On Chesil Beach has limited objectives, lives mainly in the events of a single evening, but, like Saturday, turn its time inside out, so we have beautifully detailed pictures of both of the nuptials’ families. Coping, or not, is what characterised the age. On Chesil Beach is a masterpiece, beautifully conceived and executed. Do read it. 

View this book on amazon On Chesil Beach

Sunday, December 16, 2007

A social climber, our Joe - A review of A Room At The Top by John Braine

It’s fifty years since A Room At The Top first appeared. Against a backdrop of post-war Britain, a period when people really did believe that a new future, a different kind of society was just around the corner, Joe Lampton, born January 1921, aspired to social and economic elevation. Though competent and already promoted as a local government officer in a grubby northern English town, with spare time interests in amateur dramatics, cigarettes and beer, even he himself rated his prospects of success as very poor. But Joe’s other passion was the ladies.
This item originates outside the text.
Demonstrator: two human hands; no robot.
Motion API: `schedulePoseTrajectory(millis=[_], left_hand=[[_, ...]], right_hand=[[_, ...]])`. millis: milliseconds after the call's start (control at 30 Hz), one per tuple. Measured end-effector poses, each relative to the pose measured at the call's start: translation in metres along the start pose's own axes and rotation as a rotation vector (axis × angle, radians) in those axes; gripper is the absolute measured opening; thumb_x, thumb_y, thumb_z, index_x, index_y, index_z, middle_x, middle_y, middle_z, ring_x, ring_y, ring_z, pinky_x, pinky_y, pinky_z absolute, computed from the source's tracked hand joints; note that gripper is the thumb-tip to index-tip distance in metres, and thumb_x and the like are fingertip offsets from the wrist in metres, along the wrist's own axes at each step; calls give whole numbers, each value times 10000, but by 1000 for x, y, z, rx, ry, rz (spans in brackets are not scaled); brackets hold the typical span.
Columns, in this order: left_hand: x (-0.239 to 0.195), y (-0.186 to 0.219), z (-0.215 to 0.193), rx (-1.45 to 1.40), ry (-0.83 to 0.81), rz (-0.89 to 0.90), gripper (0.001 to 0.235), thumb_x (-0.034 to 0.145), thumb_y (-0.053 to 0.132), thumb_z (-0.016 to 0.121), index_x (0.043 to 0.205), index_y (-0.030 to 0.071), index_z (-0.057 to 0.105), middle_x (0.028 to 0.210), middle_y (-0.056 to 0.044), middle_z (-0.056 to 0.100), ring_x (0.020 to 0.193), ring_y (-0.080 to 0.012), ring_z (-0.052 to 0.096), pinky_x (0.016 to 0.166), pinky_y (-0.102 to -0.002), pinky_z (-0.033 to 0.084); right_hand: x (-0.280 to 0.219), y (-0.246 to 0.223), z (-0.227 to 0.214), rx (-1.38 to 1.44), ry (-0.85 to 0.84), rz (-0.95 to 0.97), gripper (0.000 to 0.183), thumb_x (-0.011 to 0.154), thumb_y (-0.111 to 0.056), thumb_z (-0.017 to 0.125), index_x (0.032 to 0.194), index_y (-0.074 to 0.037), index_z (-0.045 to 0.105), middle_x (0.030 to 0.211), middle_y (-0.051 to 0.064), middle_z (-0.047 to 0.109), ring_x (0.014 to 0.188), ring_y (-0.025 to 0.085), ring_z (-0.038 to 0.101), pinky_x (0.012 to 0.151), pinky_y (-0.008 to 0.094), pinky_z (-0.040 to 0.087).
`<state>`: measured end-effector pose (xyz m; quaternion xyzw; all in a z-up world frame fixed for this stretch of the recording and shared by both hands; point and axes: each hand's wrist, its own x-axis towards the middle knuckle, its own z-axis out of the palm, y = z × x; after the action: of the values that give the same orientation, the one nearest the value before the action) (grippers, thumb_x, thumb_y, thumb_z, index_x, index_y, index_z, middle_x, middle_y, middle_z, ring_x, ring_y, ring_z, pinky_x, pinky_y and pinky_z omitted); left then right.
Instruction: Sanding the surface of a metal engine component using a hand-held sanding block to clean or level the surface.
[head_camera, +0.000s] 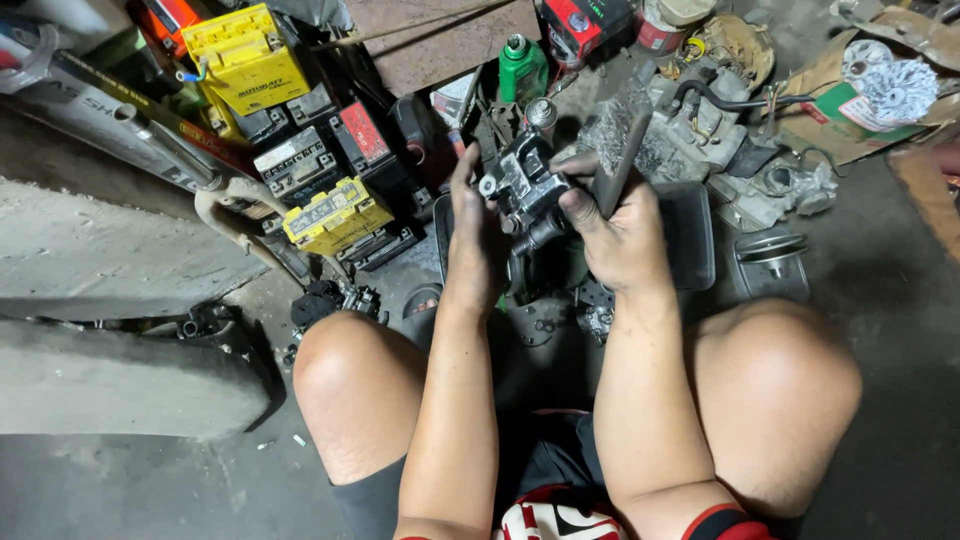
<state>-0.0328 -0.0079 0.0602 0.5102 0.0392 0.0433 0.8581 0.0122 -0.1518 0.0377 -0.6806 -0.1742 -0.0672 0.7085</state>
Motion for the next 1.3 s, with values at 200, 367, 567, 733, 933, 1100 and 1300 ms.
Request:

Two in particular caught his eye. Alice Aisgarth was married, older than him, and had a local reputation for being a bit “forward”. Basically she wanted love and passion to light up her dull, unhappy life with excitement. Susan Brown was a different prospect entirely, being nineteen, virginal and daughter of a rich businessman. If Joe Lampton could never work his way to wealth, he might just be able to marry it. His problems arose out of Susan’s desire to remain pure during their courtship, a position that meant Joe had to continue seeing Alice to satisfy his needs. Further complications arose when Susan relented and fell immediately pregnant. Well Joe achieved his goal. He and Susan married and he attained what he had sought all along, a meal ticket for life. He was not entirely without conscience, however. So when the rejected Alice, who deeply loved him, is killed in a car crash after a drunken night trying to drown her sorrows, Joe Lampton does suffer some remorse. But eventually, like many social climbers, he achieves his heights by trampling on others.

What remains enduringly intriguing about Room At The Top is its portrayal of British society’s obsession with social class. Joe perceives his best chance of social elevation is to marry money. And, in 2007, I re-read this novel in a week when a United Kingdom report declared that current day social class differences were widening, whilst opportunities for social mobility are actually decreasing. So John Braine’s novel is also a social document. The book is very much of its own time. It reminds us, for instance, that in the 1950s everyone smoked – and smoked a lot. Men drank pints in the pub – some of which did not even admit women. Homosexuality was not only not tolerated, it was illegal, though remained visible.

Some of the recorded individual aspiration now seems nothing less than quaint. Alice Aisgarth, for instance, declares that she would like to sleep with Joe. “Truly sleep,” she qualifies, “in a big bed with a feather mattress and brass rails and a porcelain chamber pot underneath it.” In the 1950s, most north of England houses did not have bathrooms and the potties were usually enamel.

But it is in the area of social class that A Room At The Top is bitingly and enduringly apt. Joe Lampton believes he lacks the capacity to succeed, lacks the necessary background, the poise, the breeding. He sees himself as essentially vulgar and possesses no talents which might compensate for this drawback. His rival for Susan Brown’s affections, however, is one John Wales. He is studying for a science degree at Cambridge, and thus acquiring not only the knowledge which will ensure that he will become the managing director of the family firm, but will also endow the polish of manner, the habit of command, the calm superiority of bearing, the attributes of a gentleman. 

Fifty years on, we might change an odd word, and the family firm might now be multi-national, but the spirit of contemporary Britain’s class system is arguably the same. And so despite the aspiration for and perceived attainment of social change in post-war Britain, Room At The Top, juxtaposed with recent evidence, reminds us that very little, if anything, has changed – except for the cigarettes and the chamber pots, of course. Oh, and we might now also prefer lager.